YOUR OBJECTIVE: Starting at the first line of the listing below and ending at the line with "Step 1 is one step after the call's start", copy each line exactly.

AVAILABLE DATA:
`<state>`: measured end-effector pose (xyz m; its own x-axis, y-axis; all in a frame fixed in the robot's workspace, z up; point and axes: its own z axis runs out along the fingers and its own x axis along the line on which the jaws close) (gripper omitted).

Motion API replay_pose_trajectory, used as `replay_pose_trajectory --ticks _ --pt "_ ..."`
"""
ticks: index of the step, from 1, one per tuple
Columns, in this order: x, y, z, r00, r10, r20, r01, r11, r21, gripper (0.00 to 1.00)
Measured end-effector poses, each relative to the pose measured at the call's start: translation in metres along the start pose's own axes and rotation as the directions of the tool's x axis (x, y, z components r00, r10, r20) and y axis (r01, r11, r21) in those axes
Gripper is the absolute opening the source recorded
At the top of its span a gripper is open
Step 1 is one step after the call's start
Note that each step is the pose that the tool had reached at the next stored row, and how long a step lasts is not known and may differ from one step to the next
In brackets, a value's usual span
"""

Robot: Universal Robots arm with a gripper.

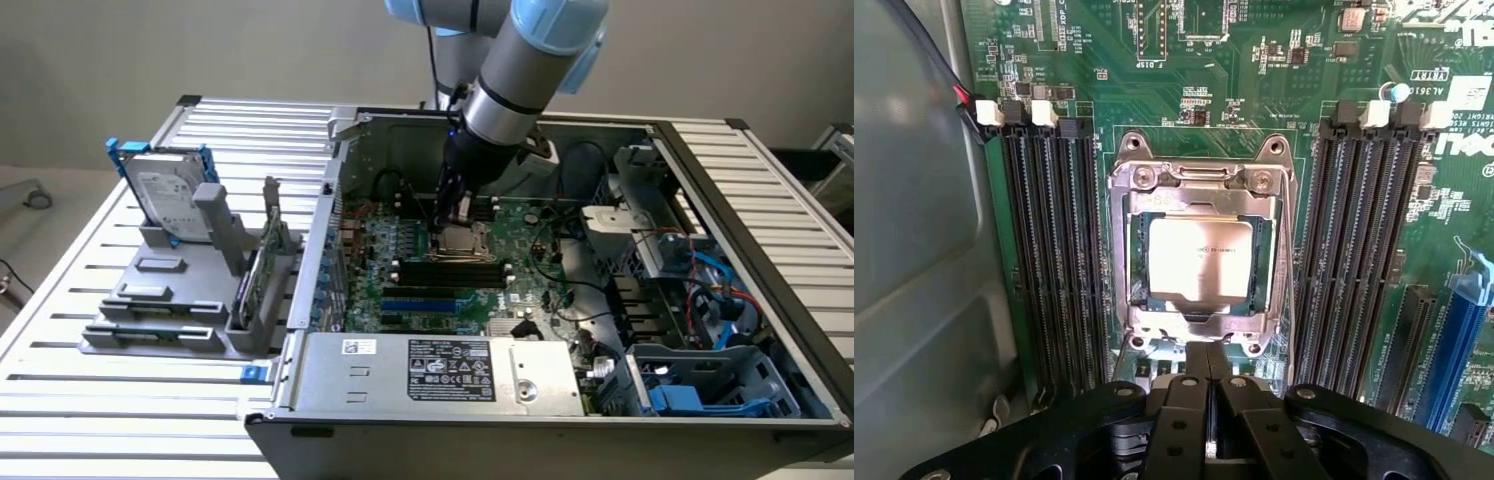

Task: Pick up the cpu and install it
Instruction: 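Close the cpu cover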

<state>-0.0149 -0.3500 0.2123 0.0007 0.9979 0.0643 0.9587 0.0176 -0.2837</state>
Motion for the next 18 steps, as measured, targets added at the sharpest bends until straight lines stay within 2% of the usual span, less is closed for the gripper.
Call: replay_pose_trajectory --ticks 12,18 --pt "0.000 0.0025 0.0084 0.9999 -0.005 -0.0164 0.005 1.0000 0.0036 0.11" --pt "0.002 0.0038 0.0130 0.9998 -0.006 -0.0205 0.006 1.0000 0.0059 0.11"
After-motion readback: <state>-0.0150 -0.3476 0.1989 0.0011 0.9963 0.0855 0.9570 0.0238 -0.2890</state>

RESULT:
`<state>`: measured end-effector pose (xyz m; its own x-axis, y-axis; all in a frame fixed in the robot's workspace, z up; point and axes: its own z axis runs out along the fingers and its own x axis along the line on which the jaws close) (gripper omitted).

Motion API replay_pose_trajectory, used as `replay_pose_trajectory --ticks _ --pt "_ ..."`
"""
ticks: index of the step, from 1, one per tuple
Columns, in this order: x, y, z, r00, r10, r20, r01, r11, r21, gripper (0.00 to 1.00)
Measured end-effector poses, each relative to the pose measured at the call's start: translation in metres along the start pose's own axes and rotation as the directions of the tool's x axis (x, y, z components r00, r10, r20) and y axis (r01, r11, r21) in those axes
Gripper is the absolute opening the source recorded
At the top of its span a gripper is open
Step 1 is one step after the call's start

None of the exercise remains to be done.